Charles Haynes wrote:

> When the claim is made that India is "80% Hindu" is that just people
> the government has labelled "Hindu" who have not bothered to unregister,
> or is that people who actually consider themselves "Hindu?"

They do register, or rather they get registered by their parents, with their 
religion becoming quite obvious in their given names, explicitly so in their 
birth certificates (and even "caste certificates", those precious documents 
that guarantee the holder a lifetime of reserved jobs and other privileges, to 
make up for the disgusting discrimination shown to those castes in some parts 
of India far more than in others).

I consider myself a Hindu, sort of.  If only because the rest of my family is 
Hindu. I still reserve the right to eat beef, smoke .. and generally behave 
quite unlike a properly brought up Tamil Brahmin (with assorted other 
categories and sub categories, even more important than "hindu" in the minds of 
various people).

Token observance (turning up for some stated religious occasions etc) aside, 
not a very typical Hindu or Tamil Brahmin at all (or possibly, the "new 
typical").  I suspect the same is true of several other people around silk, 
Udhay included, from similar cultural backgrounds.

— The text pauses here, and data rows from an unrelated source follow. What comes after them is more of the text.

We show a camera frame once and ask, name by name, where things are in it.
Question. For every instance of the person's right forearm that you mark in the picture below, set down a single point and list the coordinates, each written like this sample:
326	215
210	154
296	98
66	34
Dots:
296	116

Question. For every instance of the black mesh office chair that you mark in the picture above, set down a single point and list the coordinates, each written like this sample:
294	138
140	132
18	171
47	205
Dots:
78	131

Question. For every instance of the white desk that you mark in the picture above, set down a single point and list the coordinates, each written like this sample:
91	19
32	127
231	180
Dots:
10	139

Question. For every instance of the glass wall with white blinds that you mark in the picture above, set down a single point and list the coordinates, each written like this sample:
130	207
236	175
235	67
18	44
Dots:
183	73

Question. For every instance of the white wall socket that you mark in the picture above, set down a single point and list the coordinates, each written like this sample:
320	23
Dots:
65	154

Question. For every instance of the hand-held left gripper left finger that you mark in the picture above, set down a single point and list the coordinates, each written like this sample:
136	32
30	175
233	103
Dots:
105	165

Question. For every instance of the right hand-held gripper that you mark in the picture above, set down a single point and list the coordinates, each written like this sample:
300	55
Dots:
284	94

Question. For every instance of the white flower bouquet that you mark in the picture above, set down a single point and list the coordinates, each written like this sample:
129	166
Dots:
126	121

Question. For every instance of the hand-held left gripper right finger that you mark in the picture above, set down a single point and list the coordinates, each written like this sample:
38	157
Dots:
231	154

Not very many people bother, or even want, to do a James Dean rebel without a 
cause on this because you manage to cut yourself off from a rather large number 
of friends and relatives, an entire support system that's available to you if 
you explicitly cut the poonal (well, the thread, sacred, one, that Brahmin kids 
get issued with on an occasion similar to their confirmation, bar mitzvah etc).